Caso García Belsunce
Caso García Belsunce
Los descargos

Guillermo Bártoli entró a los Tribunales, del brazo de su esposa Irene Hurtig.
Foto: DyN
Télam
El siguiente es el detalle de la información aportada por cada uno de los seis imputados durante el interrogatorio personal del tribunal en el segundo juicio por el caso García Belsunce y los lineamientos de cada una de sus defensas:
- Guillermo Bártoli (49, cuñado de la víctima): Su abogado, Alejandro Novak, pidió la suspensión del juicio cuando la fiscalía lo acusó como partícipe necesario del homicidio calificado y dijo que no ejecutó ninguna acción para encubrir el crimen.
- Horacio García Belsunce (h) (62, hermano de María Marta): . Su abogado, Adrián Murcho, fue breve y sólo anticipó que pedirá su absolución por inocencia.

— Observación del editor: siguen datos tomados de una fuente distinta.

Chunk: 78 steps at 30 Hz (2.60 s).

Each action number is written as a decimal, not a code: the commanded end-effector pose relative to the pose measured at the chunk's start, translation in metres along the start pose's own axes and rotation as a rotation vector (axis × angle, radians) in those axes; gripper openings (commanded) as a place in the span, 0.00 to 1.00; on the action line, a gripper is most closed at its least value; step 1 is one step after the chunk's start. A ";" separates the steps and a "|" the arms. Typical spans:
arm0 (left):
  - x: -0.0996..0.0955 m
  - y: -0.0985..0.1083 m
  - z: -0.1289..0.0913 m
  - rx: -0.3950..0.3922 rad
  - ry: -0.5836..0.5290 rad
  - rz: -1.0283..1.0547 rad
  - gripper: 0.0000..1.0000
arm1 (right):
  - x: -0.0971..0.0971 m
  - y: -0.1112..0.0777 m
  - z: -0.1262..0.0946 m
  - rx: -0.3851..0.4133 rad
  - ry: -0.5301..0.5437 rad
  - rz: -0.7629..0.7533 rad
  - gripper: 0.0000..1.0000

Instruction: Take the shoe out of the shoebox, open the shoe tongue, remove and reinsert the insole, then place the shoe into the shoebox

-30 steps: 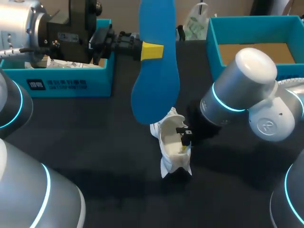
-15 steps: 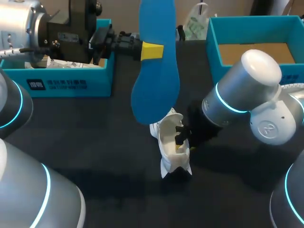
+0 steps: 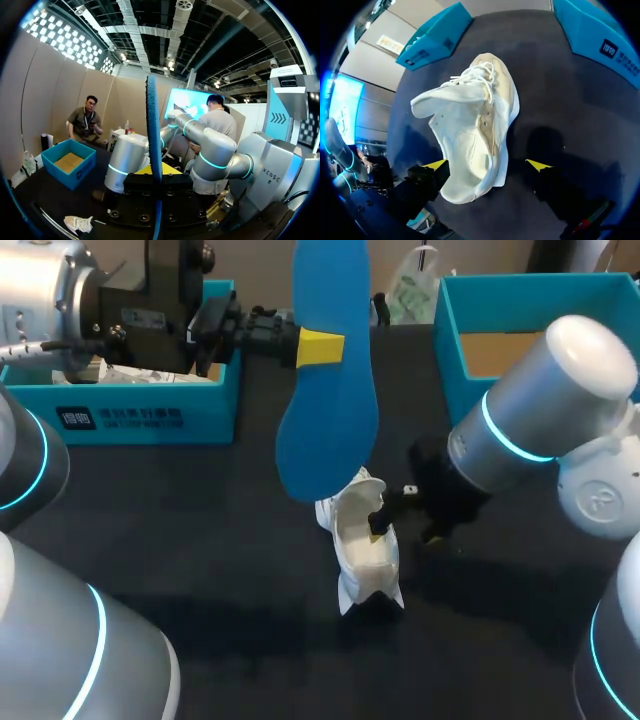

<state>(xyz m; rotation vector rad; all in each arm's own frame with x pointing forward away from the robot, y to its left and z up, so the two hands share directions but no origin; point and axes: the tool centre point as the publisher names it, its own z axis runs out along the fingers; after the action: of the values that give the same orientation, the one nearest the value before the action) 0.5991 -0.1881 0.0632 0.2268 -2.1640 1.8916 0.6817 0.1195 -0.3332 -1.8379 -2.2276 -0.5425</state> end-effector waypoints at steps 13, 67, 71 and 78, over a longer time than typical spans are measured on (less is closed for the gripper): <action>-0.001 0.000 0.002 0.001 0.002 0.001 0.00 | -0.012 0.014 -0.065 -0.120 0.209 0.136 1.00; -0.001 0.000 0.002 0.001 0.002 0.001 0.00 | 0.010 0.064 -0.123 -0.138 0.726 0.173 1.00; -0.001 0.000 0.002 0.001 0.002 0.001 0.00 | 0.013 0.066 -0.133 -0.145 0.763 0.176 1.00; -0.001 0.000 0.002 0.001 0.002 0.001 0.00 | 0.014 0.066 -0.139 -0.140 0.837 0.178 1.00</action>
<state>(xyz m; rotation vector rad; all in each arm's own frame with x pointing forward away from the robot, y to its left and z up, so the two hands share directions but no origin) 0.5991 -0.1881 0.0632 0.2269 -2.1640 1.8916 0.7340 0.0887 -0.1879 -1.4577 -1.4910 -1.1673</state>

- Juan Carlos Hurtig (46, hermanastro): en su círculo íntimo familiar le dicen “John”. Nació en Iowa, Estados Unidos. Su abogado, Marcelo Riguera, fue el más claro y vehemente.
“Se lo acusa a mi cliente de hacer desaparecer el mismo elemento que él recuperó entre los excrementos de un pozo ciego”, dijo el abogado en referencia a la famosa “bala-pituto”.
“Además, ninguno de nosotros estaría acá sentado y este juicio no hubiera existido si John Hurtig no hubiera planteado sus dudas sobre la muerte de María Marta”, agregó.
- Sergio Rafael Binello (58, vecino del Carmel): Casado, vive en el country Carmel de Pilar”. Su abogado, Carlos Caride Fitte, planteó la suspensión del juicio porque aún no está resuelto un pedido de “probation”.
Beatriz Michelini (53, masajista de María Marta): Se quebró y lloró cuando le preguntaron su domicilio y el nombre de sus padres. Se agachó y escondió detrás de las sillas cuando ingresaron los fotógrafos. Uno de sus abogados, Roberto Ribas anticipó que es inocente y que “no hubo una acción dolosa” ni encubrimiento cuando limpió con agua, lavandina y lampazo la sangre de la víctima.
- Juan Ramón Gauvry Gordon (42, médico de ambulancia de Paramedic): soltero y nacido en Posadas. Aún hoy trabaja en la empresa Paramedic. Vestía campera de cuero marrón. Su abogado, Gabriel Becker, dijo que su cliente “no actuó dolosamente, ni tuvo conocimiento ni sospechó que las heridas que presentaba María Marta fueran consecuencia de un homicidio”.
“Le dijo a la masajista que limpiara la sangre, pero con la intención de evitarle un dolor a la familia. No tuvo voluntad de encubrir ningún delito”.